23-го марта опять была рассмотрена новая депеша графа Разумовского, причем Совет постановил предоставить иностранному департаменту составить нужные наставления «последуя твердости духа, с которым её Императорское Величество на сии дела взирает». Кроме того, графу позволено было обнадежить шведского полковника Г. М. Армфельта милостью и покровительством Императрицы, «в случае если принужден будет прибегнуть к нам».
Из дальнейших протоколов Государственного Совета царствования Императрицы Екатерины видно, что сообщения об увеличивающихся вооружениях Швеции не прекращались в течение апреля и мая. «В Швеции производятся вооружения более нежели думали». В Стокгольме состоялось «чрезвычайное собрание» сената, в котором король объявил «мнимую свою опасность от России». «Король около 20-го июня отправится в Финляндию». Подобными заявлениями пестрят страницы протоколов.
И действительно, в начале мая король зашел так далеко, что начальник войск в Финляндии, Поссе, получил от него повеление приготовить все к походу, пополнить магазины и вооружить крепости. Только наивные шведы могли верить, что король, сосредоточивая значительные войска в Финляндии, имел в виду открыт риксдаг в Або, с целью провозглашения себя самодержавным.
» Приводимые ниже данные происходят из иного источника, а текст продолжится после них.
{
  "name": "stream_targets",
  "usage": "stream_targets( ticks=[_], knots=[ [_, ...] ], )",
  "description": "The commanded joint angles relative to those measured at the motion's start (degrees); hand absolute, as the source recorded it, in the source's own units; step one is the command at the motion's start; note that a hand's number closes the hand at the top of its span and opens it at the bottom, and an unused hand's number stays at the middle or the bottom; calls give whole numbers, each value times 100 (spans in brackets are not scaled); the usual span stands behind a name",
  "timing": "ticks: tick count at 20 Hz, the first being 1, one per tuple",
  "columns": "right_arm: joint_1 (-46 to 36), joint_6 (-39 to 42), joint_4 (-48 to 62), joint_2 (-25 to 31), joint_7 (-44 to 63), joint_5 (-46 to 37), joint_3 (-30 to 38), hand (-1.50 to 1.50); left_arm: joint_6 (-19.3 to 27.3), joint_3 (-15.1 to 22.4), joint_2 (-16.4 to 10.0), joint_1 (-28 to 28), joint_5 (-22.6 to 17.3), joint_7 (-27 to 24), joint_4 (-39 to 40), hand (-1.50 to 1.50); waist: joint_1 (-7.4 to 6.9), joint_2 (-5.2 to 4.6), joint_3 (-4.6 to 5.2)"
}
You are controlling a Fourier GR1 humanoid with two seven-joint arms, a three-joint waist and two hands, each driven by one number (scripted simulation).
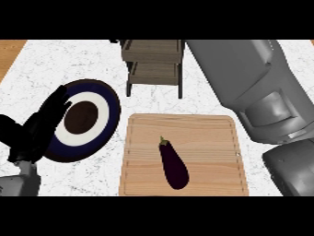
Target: Pick the cupcake from the cutting board and place it in the tiered basket
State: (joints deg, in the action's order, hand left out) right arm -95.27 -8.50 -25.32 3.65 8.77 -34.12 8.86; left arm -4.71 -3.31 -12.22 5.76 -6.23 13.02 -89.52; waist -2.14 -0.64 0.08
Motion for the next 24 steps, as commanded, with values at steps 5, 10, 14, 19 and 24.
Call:
stream_targets(
  ticks=[5,10,14,19,24],
  knots=[
    [-232,-423,-5,44,191,884,987,-150,199,176,189,-152,164,152,-311,0,11,23,-6],
    [-258,-467,-51,519,167,1539,1706,-150,-2,10,66,-224,116,-269,38,0,32,-4,-1],
    [-152,-869,-80,659,48,1694,1912,-150,-44,-150,-79,-103,10,-32,-27,0,50,14,-4],
    [-193,-826,38,1586,79,1770,2146,-150,41,33,160,-56,74,-75,-56,0,58,-9,-1],
    [311,-266,135,2472,-87,1899,2304,-150,-20,-186,-6,39,-10,-32,51,0,110,0,-7]
  ],
)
Приготовления короля оказались настолько всесторонними, что в Швеции занялись даже изготовлением фальшивой русской золотой монеты. Имеется сведение, что чеканились также русские медные пятаки, вероятно для того, чтобы расплачиваться ими в русской Финляндии.
В то же время король продолжал уверять всех в своем миролюбии и заявлять, что имеет точные сведения о намерении России напасть на него.
Действительность не подтверждала слов короля. На границе все было спокойно. Даже начальник финских войск, граф Ф. Поссе, уверял, что русские и не думали о нападении.
Шведский посланник при Петербургском дворе, барон Нолькен отлично знал, что главные силы, которыми в то время располагала Россия, были отправлены на турецкий театр военных действий, и что в окрестностях столицы оставался самый незначительный гарнизон. Он не только донес об этом (в начале 1788 г.) своему повелителю, но прибавил, что Россия на севере может думать только об обороне и о мире с соседними государствами. В марте барон повторил, что Россия не думает начинать войны с Швецией, вследствие расстройства финансов и незначительных сил, разбросанных в плохо оборудованных крепостях Финляндии. В начале апреля барон Нолькен наведывался партикулярным образом о причинах ходивших в городе воинственных слухов. Вице-канцлер ответил, что основой таким слухам могут служить только сведения о вооружениях в Карлскроне, о пополнении хлебных магазинов в шведской Финляндии и о назначении там лагерного сбора.
Король Швеции строил свои расчеты главным образом на неподготовленности России к войне. Но этого Густаву было мало. Конституция Швеции не давала королю права начинать по своему усмотрению войны. Для наступательных действий требовалось согласие риксдага. Вооружения близились к концу, а поводов к начатию войны Россия не давала. Король метался в поисках за фактами, которые дали бы ему возможность обвинить Екатерину в коварных замыслах. Особенно раздражали его депеши барона Нолькена, полные заявлений об особом миролюбии императрицы. О вооружении же Швеции Нолькену приказано было говорить, что он никаких инструкций по этому вопросу не имеет.
Разгневанный депешами Нолькена, король 5-го мая (24 апр.) отправил в Петербург фон-Мориана, в качестве курьера, с ордером, которым ясно давалось понять посланнику, чего от него требуют. Густав находил, что его последние сообщения крайне «слабы» и поверхностны. Излишне хладнокровный министр, — по мнению короля, — берет на себя тяжелую ответственность; «усиленное подозрение в этом отношении скорее явилось бы достоинством, чем пороком». Поэтому король обязывал барона сообщать все, что ему известно, не скрывая малейших подробностей. Курьера надлежало вернуть при первой возможности.